=== TRY IT ===
For each line below that includes the word "crumpled", make a copy.

=== SUPPLIED DATA ===
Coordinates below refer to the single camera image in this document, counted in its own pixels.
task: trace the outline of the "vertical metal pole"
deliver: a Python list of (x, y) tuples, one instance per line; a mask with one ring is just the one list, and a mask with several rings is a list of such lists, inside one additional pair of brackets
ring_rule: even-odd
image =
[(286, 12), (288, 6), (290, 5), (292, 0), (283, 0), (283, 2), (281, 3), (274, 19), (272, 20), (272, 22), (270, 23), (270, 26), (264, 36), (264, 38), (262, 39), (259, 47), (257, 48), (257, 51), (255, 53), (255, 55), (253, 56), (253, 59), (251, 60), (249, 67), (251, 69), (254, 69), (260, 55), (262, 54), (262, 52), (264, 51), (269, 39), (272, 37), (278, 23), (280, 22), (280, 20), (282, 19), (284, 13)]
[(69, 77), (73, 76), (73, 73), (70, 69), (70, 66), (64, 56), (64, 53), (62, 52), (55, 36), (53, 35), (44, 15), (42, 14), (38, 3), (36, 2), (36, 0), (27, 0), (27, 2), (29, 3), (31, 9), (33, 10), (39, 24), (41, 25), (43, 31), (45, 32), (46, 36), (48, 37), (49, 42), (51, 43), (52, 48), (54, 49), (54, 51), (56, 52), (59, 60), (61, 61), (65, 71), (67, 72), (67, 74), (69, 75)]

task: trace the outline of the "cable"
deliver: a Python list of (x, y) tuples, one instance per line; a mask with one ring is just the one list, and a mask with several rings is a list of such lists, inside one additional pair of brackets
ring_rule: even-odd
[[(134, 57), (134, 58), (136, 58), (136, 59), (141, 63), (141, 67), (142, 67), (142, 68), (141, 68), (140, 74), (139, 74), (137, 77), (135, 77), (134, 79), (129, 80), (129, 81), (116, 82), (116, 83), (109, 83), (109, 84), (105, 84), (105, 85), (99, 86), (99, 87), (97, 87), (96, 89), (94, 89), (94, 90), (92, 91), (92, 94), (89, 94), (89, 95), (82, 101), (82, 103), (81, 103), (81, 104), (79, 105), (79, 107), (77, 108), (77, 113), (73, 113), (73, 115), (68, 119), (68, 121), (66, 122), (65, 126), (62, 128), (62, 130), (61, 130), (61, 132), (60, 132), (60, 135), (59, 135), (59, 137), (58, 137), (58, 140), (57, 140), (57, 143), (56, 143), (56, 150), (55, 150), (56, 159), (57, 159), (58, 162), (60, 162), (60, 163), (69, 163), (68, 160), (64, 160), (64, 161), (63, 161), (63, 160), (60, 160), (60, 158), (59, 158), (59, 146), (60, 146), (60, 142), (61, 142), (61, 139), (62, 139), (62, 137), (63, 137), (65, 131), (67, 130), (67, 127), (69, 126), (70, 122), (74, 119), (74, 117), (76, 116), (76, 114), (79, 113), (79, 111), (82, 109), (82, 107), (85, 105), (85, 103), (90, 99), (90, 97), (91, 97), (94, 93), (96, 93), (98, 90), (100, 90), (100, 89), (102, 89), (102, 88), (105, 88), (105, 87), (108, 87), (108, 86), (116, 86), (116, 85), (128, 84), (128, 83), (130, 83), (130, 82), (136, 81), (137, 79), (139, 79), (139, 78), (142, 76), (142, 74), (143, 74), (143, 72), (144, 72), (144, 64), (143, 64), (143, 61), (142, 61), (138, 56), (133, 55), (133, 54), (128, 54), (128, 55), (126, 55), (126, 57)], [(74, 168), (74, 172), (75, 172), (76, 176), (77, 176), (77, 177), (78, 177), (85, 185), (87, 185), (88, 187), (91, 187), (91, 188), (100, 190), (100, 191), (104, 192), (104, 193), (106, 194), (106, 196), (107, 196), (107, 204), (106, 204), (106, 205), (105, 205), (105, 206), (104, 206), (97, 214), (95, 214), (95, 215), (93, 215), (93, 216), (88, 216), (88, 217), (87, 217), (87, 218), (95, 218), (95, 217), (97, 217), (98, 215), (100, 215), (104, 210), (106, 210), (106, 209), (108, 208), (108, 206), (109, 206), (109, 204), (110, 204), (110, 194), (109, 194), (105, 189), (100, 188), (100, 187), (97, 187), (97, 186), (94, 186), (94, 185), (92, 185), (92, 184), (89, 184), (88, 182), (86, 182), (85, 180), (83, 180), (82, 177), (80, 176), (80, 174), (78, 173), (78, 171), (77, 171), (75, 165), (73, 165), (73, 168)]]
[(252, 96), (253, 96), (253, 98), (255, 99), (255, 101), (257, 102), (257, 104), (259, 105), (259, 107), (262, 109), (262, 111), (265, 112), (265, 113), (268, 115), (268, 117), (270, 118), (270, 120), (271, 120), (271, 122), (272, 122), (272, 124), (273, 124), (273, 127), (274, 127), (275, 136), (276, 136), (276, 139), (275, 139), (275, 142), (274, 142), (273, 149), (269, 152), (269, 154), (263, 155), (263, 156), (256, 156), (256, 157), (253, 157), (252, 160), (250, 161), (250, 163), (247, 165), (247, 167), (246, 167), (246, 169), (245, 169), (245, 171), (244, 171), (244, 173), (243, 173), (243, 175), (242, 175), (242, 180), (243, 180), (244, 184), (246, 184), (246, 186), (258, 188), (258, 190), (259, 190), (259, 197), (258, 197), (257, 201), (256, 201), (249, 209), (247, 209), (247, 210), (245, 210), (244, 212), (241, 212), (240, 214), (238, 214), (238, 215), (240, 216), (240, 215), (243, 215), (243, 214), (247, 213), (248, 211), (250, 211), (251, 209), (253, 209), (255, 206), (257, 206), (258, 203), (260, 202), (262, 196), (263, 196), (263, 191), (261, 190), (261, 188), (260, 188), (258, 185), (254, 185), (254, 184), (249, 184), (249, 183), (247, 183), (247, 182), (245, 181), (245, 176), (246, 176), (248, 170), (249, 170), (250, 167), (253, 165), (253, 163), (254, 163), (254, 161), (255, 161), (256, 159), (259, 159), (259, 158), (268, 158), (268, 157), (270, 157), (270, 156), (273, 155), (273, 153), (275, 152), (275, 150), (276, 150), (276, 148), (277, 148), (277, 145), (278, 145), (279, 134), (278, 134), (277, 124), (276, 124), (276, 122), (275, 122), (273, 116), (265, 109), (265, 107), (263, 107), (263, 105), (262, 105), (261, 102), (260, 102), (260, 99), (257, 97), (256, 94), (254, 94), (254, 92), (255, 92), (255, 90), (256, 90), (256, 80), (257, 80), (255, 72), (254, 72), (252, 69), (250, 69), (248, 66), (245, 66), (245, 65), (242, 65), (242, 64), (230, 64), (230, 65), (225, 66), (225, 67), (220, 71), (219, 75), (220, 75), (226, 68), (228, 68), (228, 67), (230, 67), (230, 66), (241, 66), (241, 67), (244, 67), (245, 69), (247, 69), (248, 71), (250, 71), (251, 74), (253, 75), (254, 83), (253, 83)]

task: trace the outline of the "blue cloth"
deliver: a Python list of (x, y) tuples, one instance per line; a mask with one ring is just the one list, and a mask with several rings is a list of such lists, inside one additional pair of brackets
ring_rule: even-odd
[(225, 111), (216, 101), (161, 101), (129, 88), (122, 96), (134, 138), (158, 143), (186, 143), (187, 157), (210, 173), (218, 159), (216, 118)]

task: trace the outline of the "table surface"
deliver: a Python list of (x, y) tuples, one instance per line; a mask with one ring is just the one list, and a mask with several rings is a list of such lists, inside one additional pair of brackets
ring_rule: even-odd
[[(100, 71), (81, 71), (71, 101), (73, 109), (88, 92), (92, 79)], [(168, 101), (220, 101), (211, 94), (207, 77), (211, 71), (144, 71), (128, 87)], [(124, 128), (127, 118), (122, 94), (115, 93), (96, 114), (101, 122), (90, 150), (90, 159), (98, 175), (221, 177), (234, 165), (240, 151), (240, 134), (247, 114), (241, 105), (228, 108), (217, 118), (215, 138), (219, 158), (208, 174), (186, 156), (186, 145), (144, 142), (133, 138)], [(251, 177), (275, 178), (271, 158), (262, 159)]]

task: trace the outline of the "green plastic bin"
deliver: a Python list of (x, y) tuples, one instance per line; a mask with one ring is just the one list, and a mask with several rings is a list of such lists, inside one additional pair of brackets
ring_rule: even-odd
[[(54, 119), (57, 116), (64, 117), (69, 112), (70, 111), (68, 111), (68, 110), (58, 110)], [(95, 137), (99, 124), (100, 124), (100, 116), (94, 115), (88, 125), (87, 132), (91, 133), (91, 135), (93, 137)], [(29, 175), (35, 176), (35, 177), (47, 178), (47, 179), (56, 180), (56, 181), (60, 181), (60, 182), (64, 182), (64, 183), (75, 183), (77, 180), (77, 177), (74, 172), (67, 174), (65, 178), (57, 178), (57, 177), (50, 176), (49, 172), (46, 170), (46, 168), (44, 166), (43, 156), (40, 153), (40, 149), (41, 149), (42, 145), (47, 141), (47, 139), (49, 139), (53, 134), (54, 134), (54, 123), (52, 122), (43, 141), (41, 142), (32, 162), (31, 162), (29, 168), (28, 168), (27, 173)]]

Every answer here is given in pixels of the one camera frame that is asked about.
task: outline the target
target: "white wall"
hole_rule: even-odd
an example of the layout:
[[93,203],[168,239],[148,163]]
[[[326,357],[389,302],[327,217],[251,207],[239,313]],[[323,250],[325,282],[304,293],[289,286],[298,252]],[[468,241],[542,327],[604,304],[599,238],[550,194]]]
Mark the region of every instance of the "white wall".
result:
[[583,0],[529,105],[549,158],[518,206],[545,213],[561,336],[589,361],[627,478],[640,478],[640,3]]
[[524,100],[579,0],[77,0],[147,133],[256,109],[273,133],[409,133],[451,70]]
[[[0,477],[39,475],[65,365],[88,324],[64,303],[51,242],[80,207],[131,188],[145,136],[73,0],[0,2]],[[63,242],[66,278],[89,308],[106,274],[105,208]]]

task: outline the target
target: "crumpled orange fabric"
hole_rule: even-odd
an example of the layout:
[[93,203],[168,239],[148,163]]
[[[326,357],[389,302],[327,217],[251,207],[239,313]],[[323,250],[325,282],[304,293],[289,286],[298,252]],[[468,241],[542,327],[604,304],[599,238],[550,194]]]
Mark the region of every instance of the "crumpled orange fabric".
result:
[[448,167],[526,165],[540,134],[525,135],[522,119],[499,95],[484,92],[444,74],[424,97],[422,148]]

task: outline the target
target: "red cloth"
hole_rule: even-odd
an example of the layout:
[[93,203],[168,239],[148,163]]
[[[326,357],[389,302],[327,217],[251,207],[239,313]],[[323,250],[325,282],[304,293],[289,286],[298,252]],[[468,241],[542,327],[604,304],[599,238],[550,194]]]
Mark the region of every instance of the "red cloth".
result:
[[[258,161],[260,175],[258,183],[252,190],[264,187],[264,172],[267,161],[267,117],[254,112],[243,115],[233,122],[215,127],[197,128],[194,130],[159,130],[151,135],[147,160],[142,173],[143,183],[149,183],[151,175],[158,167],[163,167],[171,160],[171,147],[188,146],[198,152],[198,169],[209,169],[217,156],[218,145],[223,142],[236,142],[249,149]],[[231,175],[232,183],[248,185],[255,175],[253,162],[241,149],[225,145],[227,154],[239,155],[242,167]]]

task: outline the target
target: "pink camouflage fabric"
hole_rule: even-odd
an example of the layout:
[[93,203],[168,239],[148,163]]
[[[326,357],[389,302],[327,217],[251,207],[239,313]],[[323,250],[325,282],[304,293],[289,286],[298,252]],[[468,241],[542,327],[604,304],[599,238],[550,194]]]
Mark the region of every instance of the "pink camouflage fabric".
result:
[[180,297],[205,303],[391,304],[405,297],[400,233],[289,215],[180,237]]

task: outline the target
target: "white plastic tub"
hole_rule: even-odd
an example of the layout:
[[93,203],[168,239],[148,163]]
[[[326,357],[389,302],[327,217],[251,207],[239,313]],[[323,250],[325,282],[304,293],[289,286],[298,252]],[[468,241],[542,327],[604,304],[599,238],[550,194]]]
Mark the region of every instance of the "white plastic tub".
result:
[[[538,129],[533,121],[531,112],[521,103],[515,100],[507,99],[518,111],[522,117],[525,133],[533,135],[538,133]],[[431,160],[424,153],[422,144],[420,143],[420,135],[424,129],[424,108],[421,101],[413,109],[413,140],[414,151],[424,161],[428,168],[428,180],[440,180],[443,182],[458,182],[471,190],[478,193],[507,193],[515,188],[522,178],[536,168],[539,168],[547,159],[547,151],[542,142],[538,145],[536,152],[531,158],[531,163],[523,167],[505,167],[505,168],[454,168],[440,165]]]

=== RESULT FOR THIS EXERCISE ===
target: "crumpled orange fabric"
Mark the region of every instance of the "crumpled orange fabric".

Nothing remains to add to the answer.